Rob tossed his muffin into the darkness and headed back to Mack’s house. Dogs or no dogs, he had to find Beth. He was not surprised that Linda, bereft of Sophy, tagged along.
“Somebody should stay with the radio,” he said.
“I told Thayer to do that.” Thayer Jones had driven the SOCO van.
“Where do you think the women are, Linda?”
“I don’t know. It was a big place. The bedrooms downstairs? The bathrooms?”
“The slide hit around five o’clock. Mack was in the upper hall with the baby. It doesn’t make sense.”
“The baby, I think she has…”
He glanced at her. It was just light enough to see her face. She touched her stomach.
“Stomach ache?”
“Colic!” she said, triumphant. She was proud of her command of English idioms. “When Mickey cried like that, the doctor called it colic.” Mickey was her son, Miguel.
Rob tried to remember if his daughter had suffered from colic. “I suppose it’s possible.” He turned his ankle on a rock and swore.
“So the mama’s asleep.

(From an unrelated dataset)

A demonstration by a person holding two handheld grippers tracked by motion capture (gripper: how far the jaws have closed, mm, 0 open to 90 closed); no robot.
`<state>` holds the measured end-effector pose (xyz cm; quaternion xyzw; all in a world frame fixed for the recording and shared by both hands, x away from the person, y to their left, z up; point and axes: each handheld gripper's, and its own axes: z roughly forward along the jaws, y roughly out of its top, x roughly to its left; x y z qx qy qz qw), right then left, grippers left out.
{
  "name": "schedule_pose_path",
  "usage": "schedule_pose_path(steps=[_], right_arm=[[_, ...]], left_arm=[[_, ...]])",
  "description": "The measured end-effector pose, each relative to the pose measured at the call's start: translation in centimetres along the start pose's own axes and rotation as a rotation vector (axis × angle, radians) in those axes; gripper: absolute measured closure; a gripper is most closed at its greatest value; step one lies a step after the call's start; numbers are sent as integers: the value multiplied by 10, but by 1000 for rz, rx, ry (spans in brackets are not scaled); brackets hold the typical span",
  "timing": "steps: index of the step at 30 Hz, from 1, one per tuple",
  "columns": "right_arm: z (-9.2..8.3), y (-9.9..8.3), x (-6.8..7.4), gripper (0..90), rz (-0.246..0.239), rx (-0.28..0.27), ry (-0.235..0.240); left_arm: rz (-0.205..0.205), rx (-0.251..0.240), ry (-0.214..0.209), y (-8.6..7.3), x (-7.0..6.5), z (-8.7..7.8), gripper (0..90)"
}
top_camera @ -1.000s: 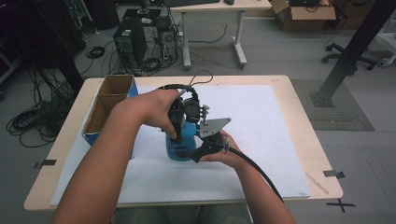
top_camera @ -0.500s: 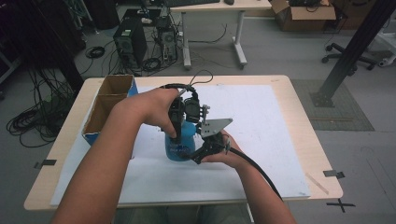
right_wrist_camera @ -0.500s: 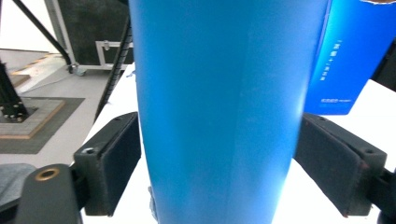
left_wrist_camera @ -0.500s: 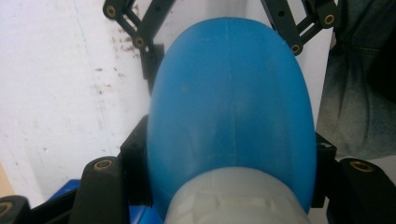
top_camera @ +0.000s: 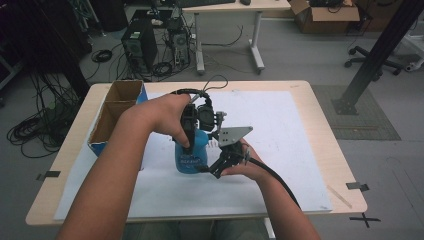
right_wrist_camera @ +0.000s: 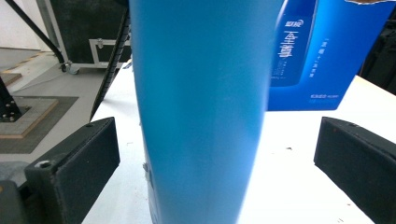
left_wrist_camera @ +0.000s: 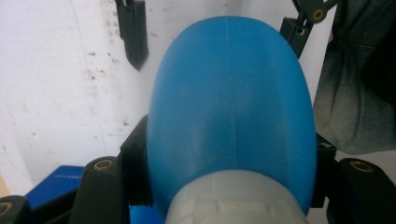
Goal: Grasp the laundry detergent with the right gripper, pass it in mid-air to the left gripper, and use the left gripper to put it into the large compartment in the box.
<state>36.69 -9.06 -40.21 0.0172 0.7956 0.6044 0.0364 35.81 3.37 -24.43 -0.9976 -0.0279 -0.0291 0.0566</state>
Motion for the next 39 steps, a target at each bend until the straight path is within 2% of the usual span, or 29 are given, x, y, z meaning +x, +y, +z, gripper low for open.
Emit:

She’s been up two nights in a row. The grandpapa is walking the floor with the baby and, um, the abuela is fixing coffee.”
“In the kitchen?” They hadn’t looked in the kitchen area at all. The Great Room had fallen on it. “You may be right.” He quickened his pace.
They edged around the ruin of the three-car garage. The roof had collapsed, and the door had sprung. The mashed cars inside reflected glints of light. The ground beyond was not covered with much slide debris, just roof tiles, but it sloped down sharply, treacherous underfoot.